Reproduce every entry in the listing without alteration.

=== Begin Enclosure ===

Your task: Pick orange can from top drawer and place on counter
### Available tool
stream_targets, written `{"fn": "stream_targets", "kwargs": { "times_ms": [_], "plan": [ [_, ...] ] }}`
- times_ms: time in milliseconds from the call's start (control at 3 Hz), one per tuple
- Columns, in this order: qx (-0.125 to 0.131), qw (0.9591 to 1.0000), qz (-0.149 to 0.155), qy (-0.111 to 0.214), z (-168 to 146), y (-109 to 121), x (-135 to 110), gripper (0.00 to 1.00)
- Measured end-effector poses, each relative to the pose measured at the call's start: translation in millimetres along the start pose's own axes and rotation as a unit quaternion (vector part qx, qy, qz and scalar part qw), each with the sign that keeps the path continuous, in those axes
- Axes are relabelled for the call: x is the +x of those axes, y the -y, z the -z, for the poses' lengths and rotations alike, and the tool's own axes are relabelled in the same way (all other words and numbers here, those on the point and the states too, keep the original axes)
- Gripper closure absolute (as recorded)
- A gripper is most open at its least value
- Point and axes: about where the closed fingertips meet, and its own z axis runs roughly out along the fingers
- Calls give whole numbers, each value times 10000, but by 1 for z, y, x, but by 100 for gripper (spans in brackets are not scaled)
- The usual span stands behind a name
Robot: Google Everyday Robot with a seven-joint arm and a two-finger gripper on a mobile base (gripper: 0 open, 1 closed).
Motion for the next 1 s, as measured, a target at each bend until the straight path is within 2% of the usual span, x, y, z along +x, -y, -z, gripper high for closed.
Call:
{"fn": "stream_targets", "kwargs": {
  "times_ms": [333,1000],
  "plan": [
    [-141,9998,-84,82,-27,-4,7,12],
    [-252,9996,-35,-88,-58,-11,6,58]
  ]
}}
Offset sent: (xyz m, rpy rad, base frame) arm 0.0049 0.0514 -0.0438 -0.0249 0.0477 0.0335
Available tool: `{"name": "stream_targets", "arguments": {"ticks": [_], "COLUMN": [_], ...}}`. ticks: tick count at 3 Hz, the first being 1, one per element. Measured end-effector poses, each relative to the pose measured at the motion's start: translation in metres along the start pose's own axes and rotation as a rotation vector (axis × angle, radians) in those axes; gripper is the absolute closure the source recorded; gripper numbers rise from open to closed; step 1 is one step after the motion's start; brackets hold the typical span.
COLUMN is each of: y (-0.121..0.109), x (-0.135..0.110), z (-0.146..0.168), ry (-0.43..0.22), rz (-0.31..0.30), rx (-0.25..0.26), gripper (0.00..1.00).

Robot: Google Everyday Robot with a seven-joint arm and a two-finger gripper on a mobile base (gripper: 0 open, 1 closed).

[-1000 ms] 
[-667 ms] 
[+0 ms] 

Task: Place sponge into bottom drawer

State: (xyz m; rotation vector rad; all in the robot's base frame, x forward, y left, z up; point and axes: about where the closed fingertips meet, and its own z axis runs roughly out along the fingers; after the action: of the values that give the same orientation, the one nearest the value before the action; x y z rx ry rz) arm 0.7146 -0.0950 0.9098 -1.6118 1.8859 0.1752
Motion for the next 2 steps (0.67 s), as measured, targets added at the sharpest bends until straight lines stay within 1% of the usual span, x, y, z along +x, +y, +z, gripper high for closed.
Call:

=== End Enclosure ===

== Task response ==
Your task: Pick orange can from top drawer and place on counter
### Available tool
stream_targets, written `{"fn": "stream_targets", "kwargs": { "times_ms": [_], "plan": [ [_, ...] ] }}`
- times_ms: time in milliseconds from the call's start (control at 3 Hz), one per tuple
- Columns, in this order: qx (-0.125 to 0.131), qw (0.9591 to 1.0000), qz (-0.149 to 0.155), qy (-0.111 to 0.214), z (-168 to 146), y (-109 to 121), x (-135 to 110), gripper (0.00 to 1.00)
- Measured end-effector poses, each relative to the pose measured at the call's start: translation in millimetres along the start pose's own axes and rotation as a unit quaternion (vector part qx, qy, qz and scalar part qw), each with the sign that keeps the path continuous, in those axes
- Axes are relabelled for the call: x is the +x of those axes, y the -y, z the -z, for the poses' lengths and rotations alike, and the tool's own axes are relabelled in the same way (all other words and numbers here, those on the point and the states too, keep the original axes)
- Gripper closure absolute (as recorded)
- A gripper is most open at its least value
- Point and axes: about where the closed fingertips meet, and its own z axis runs roughly out along the fingers
- Calls give whole numbers, each value times 10000, but by 1 for z, y, x, but by 100 for gripper (spans in brackets are not scaled)
- The usual span stands behind a name
Robot: Google Everyday Robot with a seven-joint arm and a two-finger gripper on a mobile base (gripper: 0 open, 1 closed).
Motion for the next 1 s, as measured, a target at each bend until the straight path is within 2% of the usual span, x, y, z along +x, -y, -z, gripper high for closed.
Call:
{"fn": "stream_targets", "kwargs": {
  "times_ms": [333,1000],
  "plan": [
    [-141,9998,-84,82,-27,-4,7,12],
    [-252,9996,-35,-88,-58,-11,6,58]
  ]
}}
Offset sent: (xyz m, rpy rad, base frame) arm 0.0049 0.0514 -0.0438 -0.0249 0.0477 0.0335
Available tool: `{"name": "stream_targets", "arguments": {"ticks": [_], "COLUMN": [_], ...}}`. ticks: tick count at 3 Hz, the first being 1, one per element. Measured end-effector poses, each relative to the pose measured at the motion's start: translation in metres along the start pose's own axes and rotation as a rotation vector (axis × angle, radians) in those axes; gripper is the absolute closure the source recorded; gripper numbers rise from open to closed; step 1 is one step after the motion's start; brackets hold the typical span.
COLUMN is each of: y (-0.121..0.109), x (-0.135..0.110), z (-0.146..0.168), ry (-0.43..0.22), rz (-0.31..0.30), rx (-0.25..0.26), gripper (0.00..1.00).

Robot: Google Everyday Robot with a seven-joint arm and a two-finger gripper on a mobile base (gripper: 0 open, 1 closed).

[-1000 ms] 
[-667 ms] 
[+0 ms] 

Task: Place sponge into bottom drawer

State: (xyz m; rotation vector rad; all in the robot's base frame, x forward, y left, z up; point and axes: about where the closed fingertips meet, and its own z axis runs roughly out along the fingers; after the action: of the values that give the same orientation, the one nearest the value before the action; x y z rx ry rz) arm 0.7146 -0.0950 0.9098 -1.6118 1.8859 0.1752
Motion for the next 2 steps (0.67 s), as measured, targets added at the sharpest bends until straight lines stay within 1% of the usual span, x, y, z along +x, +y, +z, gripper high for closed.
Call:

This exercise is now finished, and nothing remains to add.